> [WHAT THE EXERCISE ASKS]: Exact repetition of the data is the whole task.
- Opening Delimiter -
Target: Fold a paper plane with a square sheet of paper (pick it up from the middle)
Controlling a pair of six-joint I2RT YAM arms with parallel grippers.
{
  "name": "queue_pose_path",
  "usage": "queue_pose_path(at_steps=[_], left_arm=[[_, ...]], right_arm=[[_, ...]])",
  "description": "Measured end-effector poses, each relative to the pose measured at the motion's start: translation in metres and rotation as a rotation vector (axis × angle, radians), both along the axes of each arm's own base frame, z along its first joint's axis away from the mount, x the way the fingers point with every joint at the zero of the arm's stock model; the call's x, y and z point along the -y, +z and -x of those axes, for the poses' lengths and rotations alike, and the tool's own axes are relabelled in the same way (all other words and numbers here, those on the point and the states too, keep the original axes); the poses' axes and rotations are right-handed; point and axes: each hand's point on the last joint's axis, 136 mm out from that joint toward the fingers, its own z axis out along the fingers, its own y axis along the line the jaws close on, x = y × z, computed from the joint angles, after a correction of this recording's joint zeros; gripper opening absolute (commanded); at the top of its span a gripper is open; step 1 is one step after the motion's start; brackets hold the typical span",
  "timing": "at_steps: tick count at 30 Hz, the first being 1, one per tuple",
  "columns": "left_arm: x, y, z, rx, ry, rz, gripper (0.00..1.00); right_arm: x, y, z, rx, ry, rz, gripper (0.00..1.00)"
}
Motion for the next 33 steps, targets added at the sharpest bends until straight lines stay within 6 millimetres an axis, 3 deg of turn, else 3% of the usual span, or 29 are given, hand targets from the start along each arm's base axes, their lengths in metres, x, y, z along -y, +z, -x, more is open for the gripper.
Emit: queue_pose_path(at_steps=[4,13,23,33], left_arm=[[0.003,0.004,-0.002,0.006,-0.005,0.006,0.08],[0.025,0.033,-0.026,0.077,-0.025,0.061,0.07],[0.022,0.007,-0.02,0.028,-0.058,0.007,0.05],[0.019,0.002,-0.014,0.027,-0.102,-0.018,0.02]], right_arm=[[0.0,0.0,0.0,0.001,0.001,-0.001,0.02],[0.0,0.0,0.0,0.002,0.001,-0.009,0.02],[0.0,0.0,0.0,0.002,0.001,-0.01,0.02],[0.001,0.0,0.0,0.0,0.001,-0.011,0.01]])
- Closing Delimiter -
> [ANSWER BOX]:
Target: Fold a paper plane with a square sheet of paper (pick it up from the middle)
Controlling a pair of six-joint I2RT YAM arms with parallel grippers.
{
  "name": "queue_pose_path",
  "usage": "queue_pose_path(at_steps=[_], left_arm=[[_, ...]], right_arm=[[_, ...]])",
  "description": "Measured end-effector poses, each relative to the pose measured at the motion's start: translation in metres and rotation as a rotation vector (axis × angle, radians), both along the axes of each arm's own base frame, z along its first joint's axis away from the mount, x the way the fingers point with every joint at the zero of the arm's stock model; the call's x, y and z point along the -y, +z and -x of those axes, for the poses' lengths and rotations alike, and the tool's own axes are relabelled in the same way (all other words and numbers here, those on the point and the states too, keep the original axes); the poses' axes and rotations are right-handed; point and axes: each hand's point on the last joint's axis, 136 mm out from that joint toward the fingers, its own z axis out along the fingers, its own y axis along the line the jaws close on, x = y × z, computed from the joint angles, after a correction of this recording's joint zeros; gripper opening absolute (commanded); at the top of its span a gripper is open; step 1 is one step after the motion's start; brackets hold the typical span",
  "timing": "at_steps: tick count at 30 Hz, the first being 1, one per tuple",
  "columns": "left_arm: x, y, z, rx, ry, rz, gripper (0.00..1.00); right_arm: x, y, z, rx, ry, rz, gripper (0.00..1.00)"
}
Motion for the next 33 steps, targets added at the sharpest bends until straight lines stay within 6 millimetres an axis, 3 deg of turn, else 3% of the usual span, or 29 are given, hand targets from the start along each arm's base axes, their lengths in metres, x, y, z along -y, +z, -x, more is open for the gripper.
Emit: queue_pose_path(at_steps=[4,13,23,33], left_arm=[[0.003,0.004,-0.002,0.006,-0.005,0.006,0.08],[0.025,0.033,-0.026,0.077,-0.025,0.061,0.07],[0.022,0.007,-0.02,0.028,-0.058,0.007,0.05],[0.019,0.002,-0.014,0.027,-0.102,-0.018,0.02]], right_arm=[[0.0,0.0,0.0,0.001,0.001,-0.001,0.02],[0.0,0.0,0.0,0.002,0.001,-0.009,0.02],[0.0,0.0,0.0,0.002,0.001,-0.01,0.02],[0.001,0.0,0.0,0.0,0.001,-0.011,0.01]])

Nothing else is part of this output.